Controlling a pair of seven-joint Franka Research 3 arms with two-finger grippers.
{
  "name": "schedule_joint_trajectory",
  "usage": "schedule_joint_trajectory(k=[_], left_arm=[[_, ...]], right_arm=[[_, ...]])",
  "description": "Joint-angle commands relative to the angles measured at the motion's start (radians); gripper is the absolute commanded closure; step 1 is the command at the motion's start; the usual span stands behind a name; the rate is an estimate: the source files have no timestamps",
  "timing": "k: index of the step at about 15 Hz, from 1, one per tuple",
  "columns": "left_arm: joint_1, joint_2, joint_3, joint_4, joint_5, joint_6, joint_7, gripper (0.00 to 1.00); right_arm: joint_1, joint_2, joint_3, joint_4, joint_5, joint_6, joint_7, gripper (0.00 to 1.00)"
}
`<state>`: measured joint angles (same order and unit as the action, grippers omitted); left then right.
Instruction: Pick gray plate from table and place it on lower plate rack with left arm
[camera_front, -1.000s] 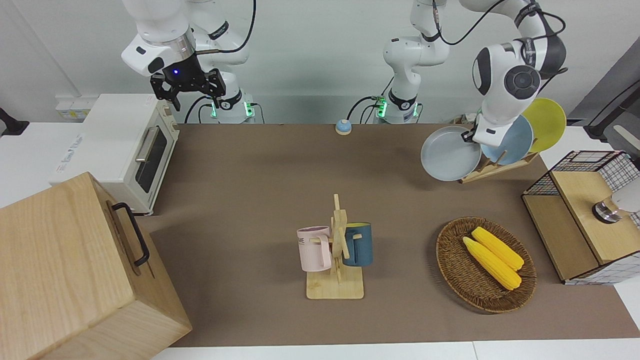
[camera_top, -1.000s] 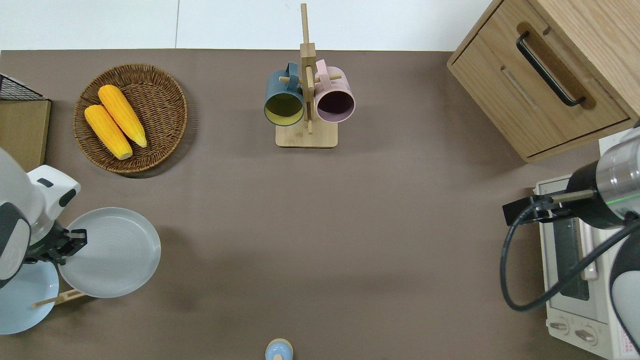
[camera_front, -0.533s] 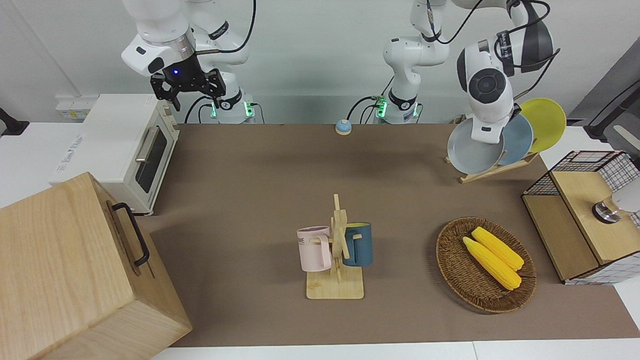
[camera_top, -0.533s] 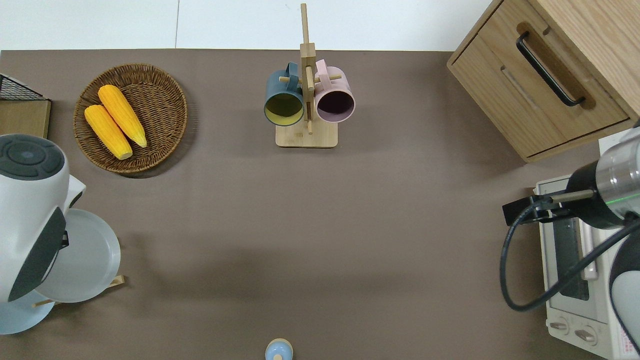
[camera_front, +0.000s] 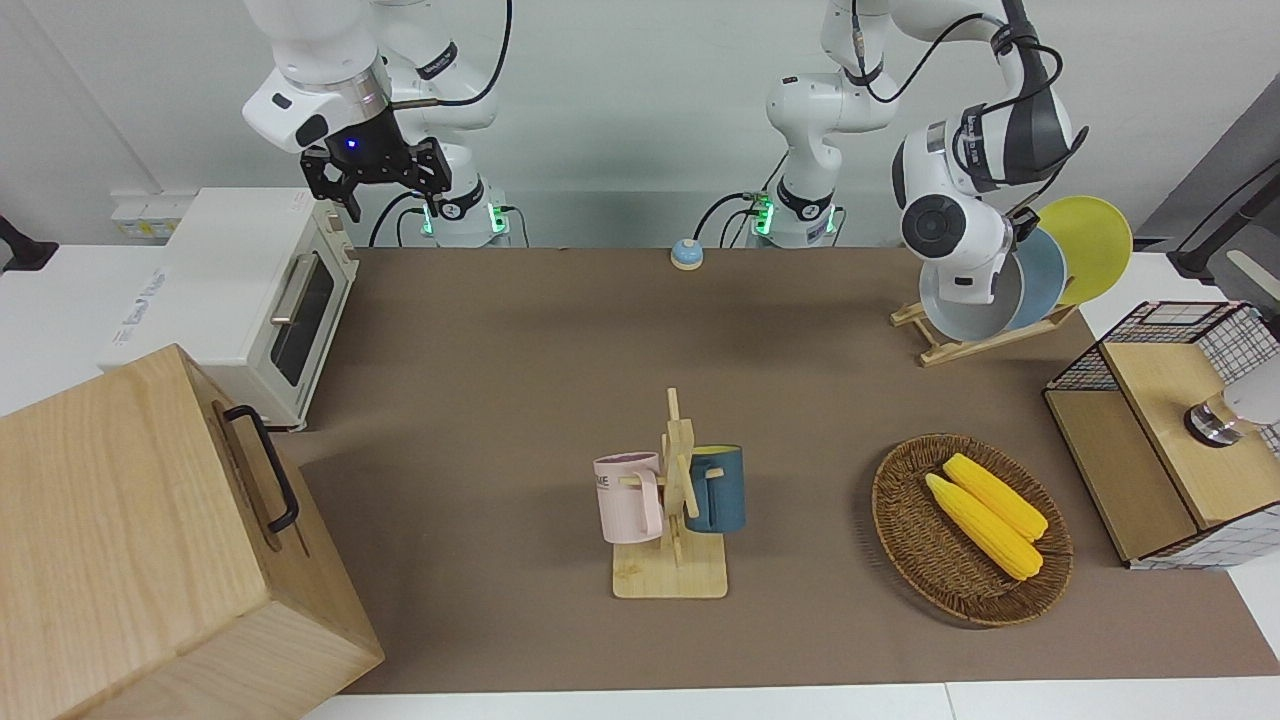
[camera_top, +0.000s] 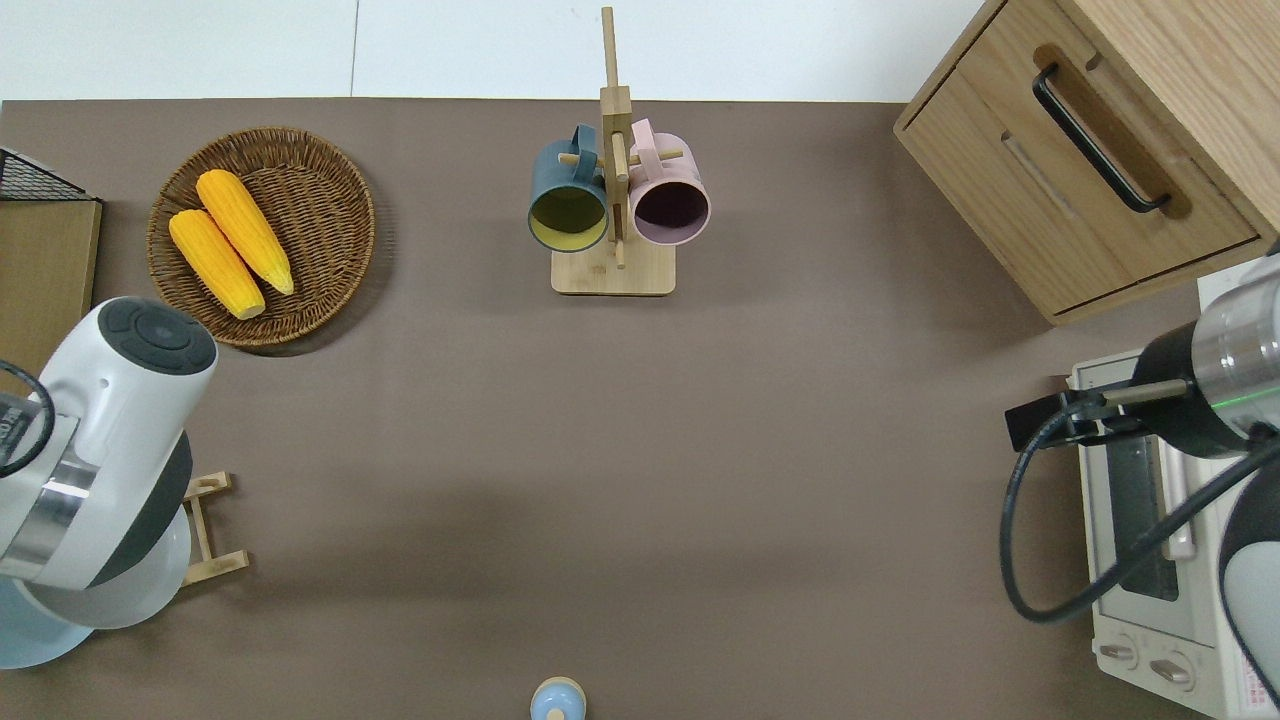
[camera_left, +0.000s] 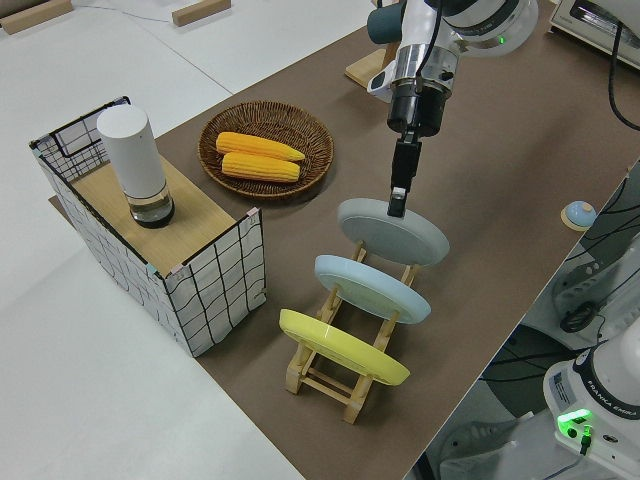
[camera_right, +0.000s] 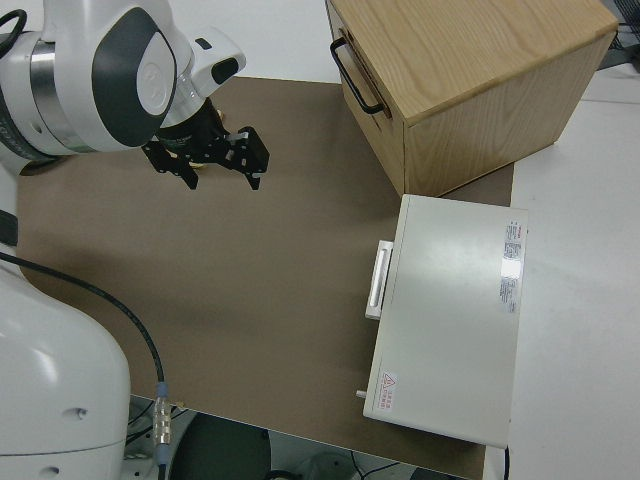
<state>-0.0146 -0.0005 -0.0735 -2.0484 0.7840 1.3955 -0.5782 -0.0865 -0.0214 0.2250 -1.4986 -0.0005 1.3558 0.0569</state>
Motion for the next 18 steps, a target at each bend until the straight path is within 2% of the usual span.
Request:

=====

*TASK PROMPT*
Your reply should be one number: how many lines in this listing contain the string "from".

*SOLUTION*
2